Upgrading health reality is the responsibility of all, it is necessary to think about the design of a smart system based on modern technologies to reduce the time and effort exerted on the competent authorities in both health and environmental sectors furthermore making their work environment smart and easy to enable the creativity and innovation as well as to reduce the material costs granted by state of this case “environment.” The process to find a solution for the problem of a triangle as shown in Figure (1) with contradictory heads is a very important and difficult issue in the field of health and environment, these are: (to optimize time utilization, and minimize the human errors, that accompany this human effort as much as possible, and to reduce material costs). Therefore, the idea of Internet technology and the Intelligent Big Data Analysis was developed to design an integrate electronic system of hardware to be developed in different and specific locations to collect information on concentrations that cause air pollution. So, it was invested an idea of Internet of things technology and intelligent data analysis ("Internet of things" and "Intelligent Data Analysis") for the construction of an integrated system of Hardware entities and Software entities placed. The aim of this work is to build a programmable system capable of predicting the pollutant concentrations within the next 48 h called intelligent forecaster of concentrations caused air pollution (IFCsAP) and making the machine the primary source of information after these concentrations are collected and stored in real time. On this basis, we will rely on modern technologies to reach this goal. The proposed design is highly efficient, cost-effective and easy to use and can be deployed in all places (environment with concentrations of air pollution). The main objective of the proposed system is to issue periodic reports (within 48 h of the future) based on the information input from different stations in real time. These reports are issued based on the readings of sensors planted at each station. Each sensor has a measurement of one or more concentrations that cause air pollution. Designed system consists of three basic phases: the construction phase of an integrated electronic circuit consisting of several devices (Modern, LoRa, Waspmate Platform, Arduino, Five sensors).

Appendices

Appendix

1.1 Main steps for training LSTM–RNN

In this section, we will show the main steps required to take the decision based on LSTM-RNN, also show how can update variables.

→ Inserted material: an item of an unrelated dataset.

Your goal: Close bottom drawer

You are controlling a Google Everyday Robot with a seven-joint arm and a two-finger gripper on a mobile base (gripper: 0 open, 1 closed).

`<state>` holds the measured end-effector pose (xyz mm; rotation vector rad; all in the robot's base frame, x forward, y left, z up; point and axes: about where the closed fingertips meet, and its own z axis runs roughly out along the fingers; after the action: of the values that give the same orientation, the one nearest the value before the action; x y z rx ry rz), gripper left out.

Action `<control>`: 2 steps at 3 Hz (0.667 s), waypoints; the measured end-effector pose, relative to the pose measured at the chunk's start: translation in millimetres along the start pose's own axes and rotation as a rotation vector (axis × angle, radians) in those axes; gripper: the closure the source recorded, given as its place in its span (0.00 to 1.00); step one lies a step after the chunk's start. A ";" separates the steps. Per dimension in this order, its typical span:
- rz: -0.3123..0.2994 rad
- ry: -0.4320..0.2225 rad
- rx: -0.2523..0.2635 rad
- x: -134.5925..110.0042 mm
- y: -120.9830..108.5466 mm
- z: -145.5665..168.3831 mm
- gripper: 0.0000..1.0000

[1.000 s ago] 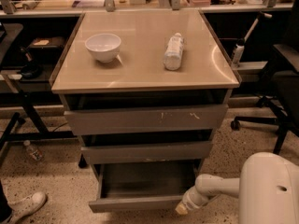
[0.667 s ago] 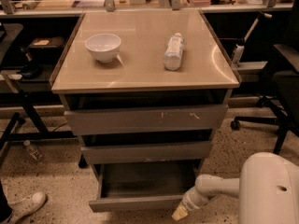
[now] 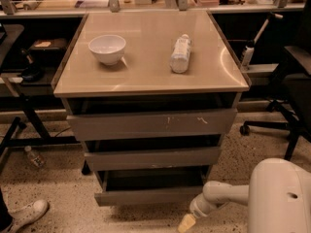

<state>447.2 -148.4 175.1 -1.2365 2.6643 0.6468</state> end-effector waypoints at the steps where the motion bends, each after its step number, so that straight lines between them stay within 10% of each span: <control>1: 0.000 0.000 0.000 0.0 0.0 0.0 0.19; 2: 0.000 0.000 0.000 0.0 0.0 0.0 0.43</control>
Offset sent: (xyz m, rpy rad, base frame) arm 0.0000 0.0000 0.0000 0.0000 0.0000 0.0000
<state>447.2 -148.3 175.1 -1.2365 2.6643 0.6469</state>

Step 1: The forward components

Step 1.1: Compute the gates

Memory cell:

$$ a_{t} = \tanh \left( {W_{a} \cdot X_{t} + U_{a} \cdot {\text{out}}_{t - 1 } + b_{a} } \right) $$

(1)

Input gate:

$$ i_{t} = \sigma \left( {WI \cdot X_{t} + U_{i} \cdot {\text{out}}_{t - 1 } + b_{i} } \right) $$

(2)

Forget gate:

$$ f_{t} = \sigma \left( {Wf \cdot X_{t} + U_{f} \cdot {\text{out}}_{t - 1} + b_{f} } \right) $$

(3)

Output gate:

$$ o_{t} = \sigma \left( {Wo \cdot X_{t} + U_{o} \cdot {\text{out}}_{t - 1} + b_{o} } \right) $$

(4)

Then fined:

Internal state:

$$ {\text{State}}_{t} = a_{t} \odot i_{t} + f_{t} \odot {\text{state}}_{t - 1} $$

(5)

Output:

$$ {\text{out}}_{t} = \tanh \left( {{\text{state}}} \right) \odot {\text{ot}} $$

(6)

where

$$ {\text{Gate}}\;S_{t} = \left[ {\begin{array}{*{20}c} {a_{t} } \\ {i_{t} } \\ {\begin{array}{*{20}c} {f_{t} } \\ {o_{t} } \\ \end{array} } \\ \end{array} } \right],\;\;W = \left[ {\begin{array}{*{20}c} {W_{a} } \\ {W_{i} } \\ {\begin{array}{*{20}c} {W_{f} } \\ {W_{o} } \\ \end{array} } \\ \end{array} } \right],\;\;U = \left[ {\begin{array}{*{20}c} {U_{a} } \\ {U_{i} } \\ {\begin{array}{*{20}c} {U_{f} } \\ {U_{o} } \\ \end{array} } \\ \end{array} } \right],\;\;b = \left[ {\begin{array}{*{20}c} {b_{a} } \\ {b_{i} } \\ {\begin{array}{*{20}c} {b_{f} } \\ {b_{o} } \\ \end{array} } \\ \end{array} } \right] $$

Step. 2: The backward components:

Step 2.1. Find

\(\Delta t\) the output difference as computed by any subsequent.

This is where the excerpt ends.